David Hill of Hill Research Consultants, a center-right public opinion research firm, had good news for Republican U.S. Senate candidate Bob Schaffer Friday as Hill released the results of his firm's latest poll showing Schaffer is gaining ground on Democrat rival Mark Udall.

While Schaffer has yet to pull ahead of Udall in the polls, Hill's results show Schaffer gaining ground. With just two weeks left until the Nov. 4 election, Hill found that 13 percent of Colorado voters are still undecided on the race. Half those voters are unaffiliated, while 32 percent are Republicans and 19 percent are Democrats. The poll found that a disproportionate number of these undecided voters live outside the Denver metro area's seven counties. According to Hill, the figures bode well for Schaffer because rural Colorado trends Republican. He predicted, based on registration and location, that when late deciders finally “tune in” they will choose Schaffer.

In these waning days of the campaign, Hill's firm has been hired by the Schaffer camp to poll 200 Colorado voters daily. The above numbers are part of a compiled three-day average from Oct. 15-17 and reflect a margin of error of 3.9 percent.

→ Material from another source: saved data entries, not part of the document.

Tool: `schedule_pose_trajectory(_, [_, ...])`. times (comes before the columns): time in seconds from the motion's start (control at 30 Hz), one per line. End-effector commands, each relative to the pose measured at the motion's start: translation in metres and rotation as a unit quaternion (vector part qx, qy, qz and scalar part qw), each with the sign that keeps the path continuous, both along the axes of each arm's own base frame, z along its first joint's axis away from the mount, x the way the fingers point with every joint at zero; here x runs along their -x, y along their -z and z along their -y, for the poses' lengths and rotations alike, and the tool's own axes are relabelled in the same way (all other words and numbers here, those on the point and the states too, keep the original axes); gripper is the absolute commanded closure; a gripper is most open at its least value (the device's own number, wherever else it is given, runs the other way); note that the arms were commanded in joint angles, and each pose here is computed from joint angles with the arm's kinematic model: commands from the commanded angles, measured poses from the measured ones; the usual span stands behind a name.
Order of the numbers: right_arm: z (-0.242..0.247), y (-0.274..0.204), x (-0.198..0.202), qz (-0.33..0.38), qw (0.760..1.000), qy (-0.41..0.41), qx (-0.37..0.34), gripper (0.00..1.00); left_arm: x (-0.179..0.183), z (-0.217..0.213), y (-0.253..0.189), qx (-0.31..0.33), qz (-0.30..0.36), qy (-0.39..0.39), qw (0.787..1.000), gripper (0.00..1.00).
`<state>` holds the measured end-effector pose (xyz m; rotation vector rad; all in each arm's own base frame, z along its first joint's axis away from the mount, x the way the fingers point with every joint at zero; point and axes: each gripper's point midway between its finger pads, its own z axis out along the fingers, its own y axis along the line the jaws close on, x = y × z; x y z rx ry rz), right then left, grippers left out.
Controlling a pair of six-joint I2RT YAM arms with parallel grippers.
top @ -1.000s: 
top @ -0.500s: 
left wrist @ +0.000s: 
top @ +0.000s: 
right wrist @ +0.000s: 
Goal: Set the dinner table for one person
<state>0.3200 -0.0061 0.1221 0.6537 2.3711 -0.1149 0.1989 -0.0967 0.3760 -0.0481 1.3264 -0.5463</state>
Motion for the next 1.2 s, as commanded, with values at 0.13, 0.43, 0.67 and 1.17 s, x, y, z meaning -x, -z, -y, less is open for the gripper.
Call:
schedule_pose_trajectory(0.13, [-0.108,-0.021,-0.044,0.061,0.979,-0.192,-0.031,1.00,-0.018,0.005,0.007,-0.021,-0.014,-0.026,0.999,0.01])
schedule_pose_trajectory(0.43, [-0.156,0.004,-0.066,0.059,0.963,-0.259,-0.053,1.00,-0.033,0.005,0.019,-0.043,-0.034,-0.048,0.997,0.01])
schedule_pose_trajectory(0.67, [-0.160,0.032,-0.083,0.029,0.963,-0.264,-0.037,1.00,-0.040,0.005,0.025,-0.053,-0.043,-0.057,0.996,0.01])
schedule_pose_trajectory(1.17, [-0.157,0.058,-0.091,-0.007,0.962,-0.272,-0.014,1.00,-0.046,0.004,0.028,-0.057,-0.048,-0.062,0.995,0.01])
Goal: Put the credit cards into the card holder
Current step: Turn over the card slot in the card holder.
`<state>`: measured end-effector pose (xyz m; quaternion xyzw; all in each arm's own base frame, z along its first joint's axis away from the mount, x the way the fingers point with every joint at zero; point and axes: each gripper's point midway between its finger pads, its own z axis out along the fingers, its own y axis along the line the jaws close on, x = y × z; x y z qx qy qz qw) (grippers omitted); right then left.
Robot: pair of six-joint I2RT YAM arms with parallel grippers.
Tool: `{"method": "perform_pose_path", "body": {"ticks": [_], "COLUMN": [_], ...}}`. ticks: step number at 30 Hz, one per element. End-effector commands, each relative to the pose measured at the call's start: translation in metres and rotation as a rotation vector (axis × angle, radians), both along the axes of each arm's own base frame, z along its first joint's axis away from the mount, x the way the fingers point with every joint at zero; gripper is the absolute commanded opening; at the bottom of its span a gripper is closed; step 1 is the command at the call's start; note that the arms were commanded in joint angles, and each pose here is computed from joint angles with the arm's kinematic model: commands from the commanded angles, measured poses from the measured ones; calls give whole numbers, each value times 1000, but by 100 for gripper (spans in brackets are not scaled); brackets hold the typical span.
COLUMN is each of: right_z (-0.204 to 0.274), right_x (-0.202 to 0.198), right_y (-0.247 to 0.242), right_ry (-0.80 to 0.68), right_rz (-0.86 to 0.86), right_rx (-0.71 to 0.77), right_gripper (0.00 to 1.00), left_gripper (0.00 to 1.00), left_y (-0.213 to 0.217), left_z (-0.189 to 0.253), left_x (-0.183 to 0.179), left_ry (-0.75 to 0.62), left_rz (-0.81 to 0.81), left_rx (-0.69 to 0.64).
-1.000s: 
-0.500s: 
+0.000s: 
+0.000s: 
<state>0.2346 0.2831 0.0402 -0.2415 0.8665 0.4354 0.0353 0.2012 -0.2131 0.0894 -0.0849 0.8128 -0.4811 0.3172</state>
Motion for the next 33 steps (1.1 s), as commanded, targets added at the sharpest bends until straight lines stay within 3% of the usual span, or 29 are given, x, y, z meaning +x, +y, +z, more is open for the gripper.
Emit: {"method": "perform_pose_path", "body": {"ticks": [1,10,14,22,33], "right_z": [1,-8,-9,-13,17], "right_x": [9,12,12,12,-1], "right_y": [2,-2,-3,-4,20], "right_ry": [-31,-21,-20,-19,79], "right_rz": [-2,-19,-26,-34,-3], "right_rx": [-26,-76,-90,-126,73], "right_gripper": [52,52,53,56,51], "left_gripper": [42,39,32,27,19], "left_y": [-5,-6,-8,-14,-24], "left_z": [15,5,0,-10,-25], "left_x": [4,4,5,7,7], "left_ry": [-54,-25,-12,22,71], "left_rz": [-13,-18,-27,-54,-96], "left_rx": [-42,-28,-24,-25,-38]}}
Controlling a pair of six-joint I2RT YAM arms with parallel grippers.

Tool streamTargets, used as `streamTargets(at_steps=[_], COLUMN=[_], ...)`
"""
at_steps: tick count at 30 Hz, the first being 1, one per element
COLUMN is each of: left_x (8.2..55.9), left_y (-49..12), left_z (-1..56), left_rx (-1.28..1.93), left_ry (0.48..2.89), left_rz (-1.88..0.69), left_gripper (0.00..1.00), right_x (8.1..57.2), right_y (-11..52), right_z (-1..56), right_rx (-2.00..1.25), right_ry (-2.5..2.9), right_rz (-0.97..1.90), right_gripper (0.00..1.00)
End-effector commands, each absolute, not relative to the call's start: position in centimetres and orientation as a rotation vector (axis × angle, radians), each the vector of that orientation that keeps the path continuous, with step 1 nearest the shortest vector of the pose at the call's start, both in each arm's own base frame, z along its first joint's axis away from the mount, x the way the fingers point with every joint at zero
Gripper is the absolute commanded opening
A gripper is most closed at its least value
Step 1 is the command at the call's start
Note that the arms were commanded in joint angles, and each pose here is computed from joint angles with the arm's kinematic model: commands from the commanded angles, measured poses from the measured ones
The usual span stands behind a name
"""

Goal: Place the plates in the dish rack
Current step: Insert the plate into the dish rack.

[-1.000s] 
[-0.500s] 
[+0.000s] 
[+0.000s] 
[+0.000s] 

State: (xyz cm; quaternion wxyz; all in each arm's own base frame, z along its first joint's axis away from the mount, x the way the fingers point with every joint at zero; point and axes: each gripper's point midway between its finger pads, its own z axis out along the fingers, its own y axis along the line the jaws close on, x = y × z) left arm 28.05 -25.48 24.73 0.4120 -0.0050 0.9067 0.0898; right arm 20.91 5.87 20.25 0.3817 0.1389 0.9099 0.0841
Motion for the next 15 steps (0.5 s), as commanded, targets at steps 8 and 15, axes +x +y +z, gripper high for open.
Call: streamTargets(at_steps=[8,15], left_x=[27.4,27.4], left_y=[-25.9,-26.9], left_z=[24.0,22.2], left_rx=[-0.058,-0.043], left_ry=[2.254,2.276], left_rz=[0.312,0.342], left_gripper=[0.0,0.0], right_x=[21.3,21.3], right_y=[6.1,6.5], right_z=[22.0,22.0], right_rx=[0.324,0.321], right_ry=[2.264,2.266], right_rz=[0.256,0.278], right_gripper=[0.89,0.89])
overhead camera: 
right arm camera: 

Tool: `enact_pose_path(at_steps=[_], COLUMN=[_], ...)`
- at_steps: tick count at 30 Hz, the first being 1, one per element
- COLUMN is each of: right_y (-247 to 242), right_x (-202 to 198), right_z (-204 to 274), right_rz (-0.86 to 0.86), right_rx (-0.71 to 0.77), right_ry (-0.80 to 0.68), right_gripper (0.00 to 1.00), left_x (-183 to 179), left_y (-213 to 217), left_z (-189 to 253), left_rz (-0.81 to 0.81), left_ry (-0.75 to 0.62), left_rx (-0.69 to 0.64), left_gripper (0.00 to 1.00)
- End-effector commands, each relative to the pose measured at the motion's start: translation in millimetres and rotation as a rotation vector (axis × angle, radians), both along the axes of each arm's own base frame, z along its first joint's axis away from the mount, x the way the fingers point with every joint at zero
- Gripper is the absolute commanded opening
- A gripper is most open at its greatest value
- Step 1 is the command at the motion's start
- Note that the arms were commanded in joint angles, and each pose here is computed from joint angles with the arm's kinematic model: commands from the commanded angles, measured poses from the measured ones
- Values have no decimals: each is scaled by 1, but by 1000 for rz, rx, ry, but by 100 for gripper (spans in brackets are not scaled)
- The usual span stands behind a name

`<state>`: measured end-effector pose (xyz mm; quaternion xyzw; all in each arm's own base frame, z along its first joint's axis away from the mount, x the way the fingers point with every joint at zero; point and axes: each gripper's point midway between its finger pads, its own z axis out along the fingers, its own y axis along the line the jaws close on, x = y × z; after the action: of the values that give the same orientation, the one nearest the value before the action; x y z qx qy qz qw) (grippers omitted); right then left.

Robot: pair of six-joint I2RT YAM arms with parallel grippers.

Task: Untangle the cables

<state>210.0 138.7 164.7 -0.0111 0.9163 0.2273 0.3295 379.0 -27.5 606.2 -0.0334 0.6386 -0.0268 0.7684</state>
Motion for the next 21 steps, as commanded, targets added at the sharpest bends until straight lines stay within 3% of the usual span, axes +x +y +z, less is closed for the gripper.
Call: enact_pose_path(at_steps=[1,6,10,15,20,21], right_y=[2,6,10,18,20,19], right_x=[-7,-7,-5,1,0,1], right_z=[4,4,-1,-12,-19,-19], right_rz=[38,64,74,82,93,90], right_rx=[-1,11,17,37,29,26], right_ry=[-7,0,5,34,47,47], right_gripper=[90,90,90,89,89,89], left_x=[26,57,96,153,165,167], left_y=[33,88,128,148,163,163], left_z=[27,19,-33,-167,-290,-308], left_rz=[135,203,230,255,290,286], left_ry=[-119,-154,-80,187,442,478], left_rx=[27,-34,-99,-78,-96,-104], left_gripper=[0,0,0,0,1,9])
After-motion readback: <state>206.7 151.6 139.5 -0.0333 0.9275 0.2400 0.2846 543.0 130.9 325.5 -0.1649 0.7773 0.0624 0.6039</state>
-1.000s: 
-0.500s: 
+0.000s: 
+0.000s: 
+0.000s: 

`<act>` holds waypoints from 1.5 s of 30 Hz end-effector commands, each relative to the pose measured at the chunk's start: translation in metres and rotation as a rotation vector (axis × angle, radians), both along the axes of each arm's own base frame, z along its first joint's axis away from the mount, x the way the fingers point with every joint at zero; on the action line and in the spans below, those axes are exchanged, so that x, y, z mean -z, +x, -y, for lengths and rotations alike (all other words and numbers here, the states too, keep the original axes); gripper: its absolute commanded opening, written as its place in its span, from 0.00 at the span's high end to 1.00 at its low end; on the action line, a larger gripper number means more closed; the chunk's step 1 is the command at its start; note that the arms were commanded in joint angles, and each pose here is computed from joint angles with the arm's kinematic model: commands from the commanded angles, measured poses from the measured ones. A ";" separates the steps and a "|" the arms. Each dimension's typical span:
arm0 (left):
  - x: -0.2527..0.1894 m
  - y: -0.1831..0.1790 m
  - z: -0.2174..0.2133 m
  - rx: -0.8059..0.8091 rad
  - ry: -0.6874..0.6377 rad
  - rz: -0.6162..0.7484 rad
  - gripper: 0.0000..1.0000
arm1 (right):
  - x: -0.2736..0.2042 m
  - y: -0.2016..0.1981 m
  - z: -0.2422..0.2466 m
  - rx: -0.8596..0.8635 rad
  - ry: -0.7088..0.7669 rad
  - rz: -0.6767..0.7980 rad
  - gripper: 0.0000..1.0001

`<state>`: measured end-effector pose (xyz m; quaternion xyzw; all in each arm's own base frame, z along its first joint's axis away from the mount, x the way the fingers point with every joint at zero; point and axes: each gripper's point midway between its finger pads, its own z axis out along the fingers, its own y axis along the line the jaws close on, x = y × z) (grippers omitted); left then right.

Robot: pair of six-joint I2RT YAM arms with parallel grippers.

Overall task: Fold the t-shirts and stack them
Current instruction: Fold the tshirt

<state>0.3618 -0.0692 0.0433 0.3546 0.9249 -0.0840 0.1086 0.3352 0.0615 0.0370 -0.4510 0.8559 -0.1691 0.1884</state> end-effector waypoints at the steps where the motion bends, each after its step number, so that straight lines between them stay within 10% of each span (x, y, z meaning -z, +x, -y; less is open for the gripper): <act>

As of Friday's poll release, Democrat Mark Udall is garnering 43 percent of the vote, while Schaffer follows at 38 percent, with his shortfall just shy of the poll’s margin of error. Third party candidates Bob Kinsey of the Green Party, Douglas Dayhorse Campbell of the American Constitution Party and Buddy Moore of the Independent Party each earned 2 percent.

The national financial crisis has hurt Republican candidates at every level, and recent anti-Schaffer attack ads have attempted to pin the crisis on his free market voting record while in Congress in the late 1990's. Prior to the $700 billion Wall Street bailout just weeks ago, independent national polls showed Schaffer and Udall neck and neck for the open Senate seat, with the difference often within the margin of error.